Am J Reprod Immunol 2017; 77: e12620(中国)

要約:8〜10週齢妊娠ICRマウスを、対照群、ビタミンD投与群(25μg/kg)、リポポリサッカロイド(LPS)投与群(150μg/kg)、LPS+ビタミンD投与群の4群に分け、検討しました。なお、LPSは妊娠7日目から投与開始し、ビタミンDは妊娠5日目から投与開始しました。
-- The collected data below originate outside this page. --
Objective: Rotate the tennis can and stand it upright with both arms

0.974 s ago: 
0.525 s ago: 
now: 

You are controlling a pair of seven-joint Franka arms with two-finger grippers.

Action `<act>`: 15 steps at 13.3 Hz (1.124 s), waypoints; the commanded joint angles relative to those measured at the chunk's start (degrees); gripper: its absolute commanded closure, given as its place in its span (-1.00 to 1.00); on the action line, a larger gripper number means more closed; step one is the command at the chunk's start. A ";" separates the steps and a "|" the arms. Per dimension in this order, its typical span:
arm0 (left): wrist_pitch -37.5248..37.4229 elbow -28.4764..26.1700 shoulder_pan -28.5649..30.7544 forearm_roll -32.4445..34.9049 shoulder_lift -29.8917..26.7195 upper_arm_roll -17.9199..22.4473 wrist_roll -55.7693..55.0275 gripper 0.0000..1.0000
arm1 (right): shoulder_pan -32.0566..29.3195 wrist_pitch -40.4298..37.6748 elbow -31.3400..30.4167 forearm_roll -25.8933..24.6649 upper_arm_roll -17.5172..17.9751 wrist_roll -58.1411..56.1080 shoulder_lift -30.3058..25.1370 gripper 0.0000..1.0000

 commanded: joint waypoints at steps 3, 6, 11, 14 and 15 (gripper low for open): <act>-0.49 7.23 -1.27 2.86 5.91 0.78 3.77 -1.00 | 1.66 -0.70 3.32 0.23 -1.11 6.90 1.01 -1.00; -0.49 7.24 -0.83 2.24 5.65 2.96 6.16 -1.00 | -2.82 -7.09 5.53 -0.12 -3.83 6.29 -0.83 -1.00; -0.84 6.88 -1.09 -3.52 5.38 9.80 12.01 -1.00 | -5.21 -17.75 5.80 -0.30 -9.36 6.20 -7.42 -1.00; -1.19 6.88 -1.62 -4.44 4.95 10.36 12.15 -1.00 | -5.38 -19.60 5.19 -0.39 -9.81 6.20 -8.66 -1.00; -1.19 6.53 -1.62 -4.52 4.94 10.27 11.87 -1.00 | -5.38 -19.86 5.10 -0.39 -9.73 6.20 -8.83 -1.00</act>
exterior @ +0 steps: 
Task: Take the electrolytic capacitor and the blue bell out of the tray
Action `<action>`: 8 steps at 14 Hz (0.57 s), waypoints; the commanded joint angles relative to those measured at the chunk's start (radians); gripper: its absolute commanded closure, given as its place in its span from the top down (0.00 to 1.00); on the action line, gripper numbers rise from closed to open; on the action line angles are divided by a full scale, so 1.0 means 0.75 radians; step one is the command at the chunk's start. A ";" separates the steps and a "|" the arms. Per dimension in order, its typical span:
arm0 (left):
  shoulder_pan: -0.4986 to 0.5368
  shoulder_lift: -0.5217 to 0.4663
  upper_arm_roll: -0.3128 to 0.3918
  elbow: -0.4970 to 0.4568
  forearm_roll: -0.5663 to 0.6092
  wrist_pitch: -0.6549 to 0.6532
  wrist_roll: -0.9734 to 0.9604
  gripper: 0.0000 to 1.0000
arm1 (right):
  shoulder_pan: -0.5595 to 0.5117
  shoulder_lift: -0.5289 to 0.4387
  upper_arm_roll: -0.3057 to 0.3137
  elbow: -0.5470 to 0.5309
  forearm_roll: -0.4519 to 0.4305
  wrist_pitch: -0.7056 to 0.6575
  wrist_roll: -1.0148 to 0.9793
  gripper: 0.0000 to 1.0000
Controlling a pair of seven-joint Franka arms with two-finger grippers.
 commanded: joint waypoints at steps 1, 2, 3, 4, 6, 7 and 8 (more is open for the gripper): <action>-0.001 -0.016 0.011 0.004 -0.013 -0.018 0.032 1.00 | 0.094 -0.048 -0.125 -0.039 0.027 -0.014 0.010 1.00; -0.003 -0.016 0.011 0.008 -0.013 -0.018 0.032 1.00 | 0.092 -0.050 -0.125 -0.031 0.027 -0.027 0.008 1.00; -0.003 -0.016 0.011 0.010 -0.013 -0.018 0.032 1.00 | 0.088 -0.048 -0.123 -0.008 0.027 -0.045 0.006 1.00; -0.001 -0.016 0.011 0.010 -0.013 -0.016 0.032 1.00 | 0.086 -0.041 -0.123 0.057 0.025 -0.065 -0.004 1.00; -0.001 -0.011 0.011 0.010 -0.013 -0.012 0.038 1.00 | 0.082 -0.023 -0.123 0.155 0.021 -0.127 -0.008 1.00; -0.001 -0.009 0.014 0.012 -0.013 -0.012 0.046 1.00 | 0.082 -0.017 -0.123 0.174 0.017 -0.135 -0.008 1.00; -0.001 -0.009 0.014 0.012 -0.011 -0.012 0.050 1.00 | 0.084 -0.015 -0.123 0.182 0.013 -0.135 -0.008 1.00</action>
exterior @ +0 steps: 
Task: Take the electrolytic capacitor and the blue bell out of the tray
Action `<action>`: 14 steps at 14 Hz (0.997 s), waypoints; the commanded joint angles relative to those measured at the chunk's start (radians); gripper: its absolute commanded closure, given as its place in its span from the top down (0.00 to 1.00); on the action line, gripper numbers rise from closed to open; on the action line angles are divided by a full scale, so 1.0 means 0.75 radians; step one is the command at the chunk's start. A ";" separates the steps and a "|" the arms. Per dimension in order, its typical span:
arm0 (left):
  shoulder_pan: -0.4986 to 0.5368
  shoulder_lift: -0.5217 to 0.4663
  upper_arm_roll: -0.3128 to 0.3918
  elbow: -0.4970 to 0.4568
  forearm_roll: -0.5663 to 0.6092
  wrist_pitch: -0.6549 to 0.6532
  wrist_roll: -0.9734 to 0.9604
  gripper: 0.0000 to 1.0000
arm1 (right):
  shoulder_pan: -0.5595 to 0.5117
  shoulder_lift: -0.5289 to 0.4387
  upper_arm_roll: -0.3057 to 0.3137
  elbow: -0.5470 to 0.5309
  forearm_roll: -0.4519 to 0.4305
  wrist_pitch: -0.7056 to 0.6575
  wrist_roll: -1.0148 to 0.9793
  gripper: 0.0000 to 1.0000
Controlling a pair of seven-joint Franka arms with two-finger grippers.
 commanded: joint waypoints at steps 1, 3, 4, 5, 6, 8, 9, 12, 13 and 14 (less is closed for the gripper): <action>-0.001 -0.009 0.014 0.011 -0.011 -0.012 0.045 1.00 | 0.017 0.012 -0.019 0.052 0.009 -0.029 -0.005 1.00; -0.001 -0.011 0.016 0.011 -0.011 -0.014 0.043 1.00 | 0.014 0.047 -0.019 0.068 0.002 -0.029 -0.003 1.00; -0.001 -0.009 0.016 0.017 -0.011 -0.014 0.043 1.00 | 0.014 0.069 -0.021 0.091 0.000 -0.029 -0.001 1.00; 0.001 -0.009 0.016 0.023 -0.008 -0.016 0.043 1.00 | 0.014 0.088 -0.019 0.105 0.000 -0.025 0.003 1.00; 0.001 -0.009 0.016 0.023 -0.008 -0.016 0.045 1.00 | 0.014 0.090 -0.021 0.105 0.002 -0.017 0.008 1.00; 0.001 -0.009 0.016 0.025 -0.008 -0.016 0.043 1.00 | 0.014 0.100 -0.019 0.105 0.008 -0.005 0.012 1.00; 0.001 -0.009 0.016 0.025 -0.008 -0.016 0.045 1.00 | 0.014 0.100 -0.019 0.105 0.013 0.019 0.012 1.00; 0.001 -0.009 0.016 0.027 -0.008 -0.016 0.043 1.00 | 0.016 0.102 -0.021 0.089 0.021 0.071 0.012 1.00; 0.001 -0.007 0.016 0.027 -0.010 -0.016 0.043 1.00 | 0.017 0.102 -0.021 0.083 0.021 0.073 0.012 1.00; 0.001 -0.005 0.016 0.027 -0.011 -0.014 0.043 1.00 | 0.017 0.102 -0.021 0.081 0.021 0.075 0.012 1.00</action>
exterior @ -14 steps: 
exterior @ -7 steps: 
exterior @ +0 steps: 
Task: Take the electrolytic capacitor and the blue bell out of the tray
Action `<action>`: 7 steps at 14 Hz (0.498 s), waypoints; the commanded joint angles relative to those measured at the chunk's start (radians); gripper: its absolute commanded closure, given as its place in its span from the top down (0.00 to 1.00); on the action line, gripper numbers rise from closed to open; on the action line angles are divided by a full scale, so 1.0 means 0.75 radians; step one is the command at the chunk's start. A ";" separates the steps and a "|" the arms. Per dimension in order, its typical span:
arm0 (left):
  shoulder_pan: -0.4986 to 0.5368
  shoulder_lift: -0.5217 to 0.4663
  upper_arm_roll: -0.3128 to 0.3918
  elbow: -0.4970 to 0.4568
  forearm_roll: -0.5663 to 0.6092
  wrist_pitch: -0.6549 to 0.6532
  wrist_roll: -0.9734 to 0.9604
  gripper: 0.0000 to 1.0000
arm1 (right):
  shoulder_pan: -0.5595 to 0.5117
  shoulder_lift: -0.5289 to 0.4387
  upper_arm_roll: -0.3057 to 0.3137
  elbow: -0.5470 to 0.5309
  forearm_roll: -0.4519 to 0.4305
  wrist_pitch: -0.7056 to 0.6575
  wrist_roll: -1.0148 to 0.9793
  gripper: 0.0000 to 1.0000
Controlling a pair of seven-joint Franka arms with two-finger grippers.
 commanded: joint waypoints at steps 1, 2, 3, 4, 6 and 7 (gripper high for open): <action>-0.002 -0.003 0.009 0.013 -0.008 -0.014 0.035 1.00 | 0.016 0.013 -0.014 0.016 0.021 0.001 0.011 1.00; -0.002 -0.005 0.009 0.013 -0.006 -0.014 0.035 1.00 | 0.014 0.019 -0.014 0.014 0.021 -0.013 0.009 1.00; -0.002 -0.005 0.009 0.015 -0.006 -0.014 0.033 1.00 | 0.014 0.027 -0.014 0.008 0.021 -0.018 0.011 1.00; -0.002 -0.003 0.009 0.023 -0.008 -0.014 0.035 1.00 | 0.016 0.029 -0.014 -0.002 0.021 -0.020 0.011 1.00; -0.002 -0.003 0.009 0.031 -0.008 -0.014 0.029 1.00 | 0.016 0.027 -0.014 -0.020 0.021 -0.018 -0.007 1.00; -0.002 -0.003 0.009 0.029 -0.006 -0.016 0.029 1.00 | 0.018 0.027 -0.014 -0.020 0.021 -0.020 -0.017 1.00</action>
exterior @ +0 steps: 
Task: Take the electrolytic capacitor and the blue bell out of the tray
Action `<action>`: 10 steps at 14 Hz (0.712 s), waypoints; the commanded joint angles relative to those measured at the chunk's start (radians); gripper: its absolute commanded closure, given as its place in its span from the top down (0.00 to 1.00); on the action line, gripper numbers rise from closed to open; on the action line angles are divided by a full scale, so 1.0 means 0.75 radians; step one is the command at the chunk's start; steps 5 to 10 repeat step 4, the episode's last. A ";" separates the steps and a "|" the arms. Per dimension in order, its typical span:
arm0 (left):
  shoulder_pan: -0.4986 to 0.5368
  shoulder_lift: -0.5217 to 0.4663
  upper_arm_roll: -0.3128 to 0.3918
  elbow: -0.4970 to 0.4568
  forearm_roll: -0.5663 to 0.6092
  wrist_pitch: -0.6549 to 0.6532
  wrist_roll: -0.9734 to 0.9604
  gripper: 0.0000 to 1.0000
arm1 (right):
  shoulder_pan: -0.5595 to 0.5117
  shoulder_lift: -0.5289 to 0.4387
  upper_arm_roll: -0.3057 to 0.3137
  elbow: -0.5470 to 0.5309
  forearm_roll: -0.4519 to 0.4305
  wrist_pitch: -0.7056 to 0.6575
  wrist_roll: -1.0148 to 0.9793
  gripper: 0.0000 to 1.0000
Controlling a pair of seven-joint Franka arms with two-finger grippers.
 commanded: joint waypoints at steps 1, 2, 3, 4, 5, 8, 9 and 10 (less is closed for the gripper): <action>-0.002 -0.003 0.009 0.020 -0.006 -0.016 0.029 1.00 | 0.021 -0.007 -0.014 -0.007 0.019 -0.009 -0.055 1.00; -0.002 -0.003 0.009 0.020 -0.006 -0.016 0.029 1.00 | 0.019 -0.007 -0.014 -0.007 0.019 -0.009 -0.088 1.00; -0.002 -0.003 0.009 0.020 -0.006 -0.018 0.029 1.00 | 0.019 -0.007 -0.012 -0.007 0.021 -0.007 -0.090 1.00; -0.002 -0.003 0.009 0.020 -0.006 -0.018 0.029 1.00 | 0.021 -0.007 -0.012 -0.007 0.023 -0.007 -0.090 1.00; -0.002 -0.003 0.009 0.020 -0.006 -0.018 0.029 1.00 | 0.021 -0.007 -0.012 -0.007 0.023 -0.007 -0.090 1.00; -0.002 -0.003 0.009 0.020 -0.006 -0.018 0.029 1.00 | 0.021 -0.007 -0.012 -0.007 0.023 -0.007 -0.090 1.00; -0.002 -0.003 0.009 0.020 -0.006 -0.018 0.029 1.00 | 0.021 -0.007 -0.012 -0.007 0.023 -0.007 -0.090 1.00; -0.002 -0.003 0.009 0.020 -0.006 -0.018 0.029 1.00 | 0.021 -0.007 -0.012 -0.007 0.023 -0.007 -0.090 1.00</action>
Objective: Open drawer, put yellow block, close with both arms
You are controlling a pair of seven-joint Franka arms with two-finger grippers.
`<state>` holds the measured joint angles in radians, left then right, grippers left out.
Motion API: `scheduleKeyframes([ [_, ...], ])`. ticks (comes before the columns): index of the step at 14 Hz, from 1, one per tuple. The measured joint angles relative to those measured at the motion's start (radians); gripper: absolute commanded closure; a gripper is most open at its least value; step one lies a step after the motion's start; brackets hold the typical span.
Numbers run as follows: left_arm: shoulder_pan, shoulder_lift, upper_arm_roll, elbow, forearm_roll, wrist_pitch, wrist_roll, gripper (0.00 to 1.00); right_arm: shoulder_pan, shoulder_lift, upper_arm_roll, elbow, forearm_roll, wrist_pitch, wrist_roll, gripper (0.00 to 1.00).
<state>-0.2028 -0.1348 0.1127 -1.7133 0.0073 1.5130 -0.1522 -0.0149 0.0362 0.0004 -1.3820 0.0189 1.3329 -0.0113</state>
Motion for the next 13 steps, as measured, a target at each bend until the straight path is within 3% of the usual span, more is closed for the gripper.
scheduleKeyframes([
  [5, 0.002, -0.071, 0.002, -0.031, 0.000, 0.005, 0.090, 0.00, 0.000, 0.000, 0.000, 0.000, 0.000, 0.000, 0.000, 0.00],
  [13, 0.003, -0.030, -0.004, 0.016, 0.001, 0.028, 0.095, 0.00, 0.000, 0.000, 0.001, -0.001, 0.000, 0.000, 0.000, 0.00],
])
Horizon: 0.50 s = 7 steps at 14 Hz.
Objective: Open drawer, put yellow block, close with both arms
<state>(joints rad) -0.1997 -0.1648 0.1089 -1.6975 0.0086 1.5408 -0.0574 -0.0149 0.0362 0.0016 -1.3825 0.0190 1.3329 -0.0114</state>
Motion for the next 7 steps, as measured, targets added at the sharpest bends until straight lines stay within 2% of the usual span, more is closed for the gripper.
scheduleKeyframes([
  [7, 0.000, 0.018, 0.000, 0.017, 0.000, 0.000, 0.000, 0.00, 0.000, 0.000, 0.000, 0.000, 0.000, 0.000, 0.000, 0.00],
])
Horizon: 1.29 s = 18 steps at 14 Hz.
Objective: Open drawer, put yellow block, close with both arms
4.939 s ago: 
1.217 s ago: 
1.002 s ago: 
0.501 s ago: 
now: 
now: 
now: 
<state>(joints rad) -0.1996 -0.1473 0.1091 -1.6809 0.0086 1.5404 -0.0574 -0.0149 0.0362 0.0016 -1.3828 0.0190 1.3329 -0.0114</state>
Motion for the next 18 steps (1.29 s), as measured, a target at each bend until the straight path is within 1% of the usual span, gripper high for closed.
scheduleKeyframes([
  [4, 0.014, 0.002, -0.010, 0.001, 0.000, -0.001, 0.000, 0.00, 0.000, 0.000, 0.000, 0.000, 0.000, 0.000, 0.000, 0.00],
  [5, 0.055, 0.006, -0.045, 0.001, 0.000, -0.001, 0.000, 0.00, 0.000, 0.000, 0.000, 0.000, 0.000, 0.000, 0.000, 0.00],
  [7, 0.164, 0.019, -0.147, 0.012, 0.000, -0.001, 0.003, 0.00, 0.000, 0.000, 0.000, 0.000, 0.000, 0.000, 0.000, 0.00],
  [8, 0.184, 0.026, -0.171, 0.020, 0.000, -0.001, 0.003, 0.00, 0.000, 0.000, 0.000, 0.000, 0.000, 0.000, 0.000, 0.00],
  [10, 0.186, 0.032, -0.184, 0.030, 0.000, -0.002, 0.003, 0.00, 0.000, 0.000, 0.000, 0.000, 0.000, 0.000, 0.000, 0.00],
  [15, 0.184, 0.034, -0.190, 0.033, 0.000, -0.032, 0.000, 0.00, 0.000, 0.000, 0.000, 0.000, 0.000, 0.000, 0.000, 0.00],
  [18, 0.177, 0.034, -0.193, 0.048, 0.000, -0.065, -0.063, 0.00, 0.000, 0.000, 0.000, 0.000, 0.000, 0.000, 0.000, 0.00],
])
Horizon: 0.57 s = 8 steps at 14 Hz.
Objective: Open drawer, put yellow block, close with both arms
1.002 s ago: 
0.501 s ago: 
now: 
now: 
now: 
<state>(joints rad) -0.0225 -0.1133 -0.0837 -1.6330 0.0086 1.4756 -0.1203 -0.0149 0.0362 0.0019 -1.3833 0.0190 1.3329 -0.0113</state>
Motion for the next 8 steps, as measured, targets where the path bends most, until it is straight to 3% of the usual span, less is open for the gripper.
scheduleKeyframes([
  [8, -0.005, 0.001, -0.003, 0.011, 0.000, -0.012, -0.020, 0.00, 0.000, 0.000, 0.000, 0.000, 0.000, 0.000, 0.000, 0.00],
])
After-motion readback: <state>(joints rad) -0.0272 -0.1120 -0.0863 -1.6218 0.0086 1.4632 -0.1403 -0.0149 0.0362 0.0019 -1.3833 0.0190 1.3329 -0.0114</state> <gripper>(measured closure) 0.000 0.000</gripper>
LPS群の62.5%が流産となり、他群より有意に高くなりました。しかし、LPS+ビタミンD投与群では流産率14.3%と改善が認められました。また、ビタミンD投与により、LPSで増加したTNFα、 IFNγ、MIP2、NO、COS2、PGF2α、NKκB p65が減少(正常化)しました。

 

解説:リポポリサッカロイド(LPS)はグラム陰性桿菌の細胞膜の構成成分であり、炎症性腸疾患や大量の飲酒の際に腸管から血液に吸収されます。血液中のLPSは細菌性膣症の方に多く見られ、LPSの暴露により、妊娠経過不良になることが知られています。また、動物実験では、妊娠初期のLPS暴露は初期流産になること、妊娠中期のLPS暴露は神経系や骨格系の異常をきたすこと、妊娠後期のLPS暴露は子宮内胎児死亡(IUFD)や子宮内胎児発育遅延や早産になることが報告されています。初期の研究では、ROS(活性酸素)がLPSによる上記の変化に重要であると考えられていました。LPSによる大量のROSが妊娠経過を悪化させていいるという報告がある一方で、TNFα、 IFNγ、IL8を介したした経路が重要ではないかとの報告もあります。最近、ビタミンDの抗炎症作用と抗酸化作用が注目されており、LPSのマイナスポイントを打ち消すのではないかとの考えの元に本研究がおこなわれました。本論文は、ビタミンD製剤が不育症治療に有用であることを示しています。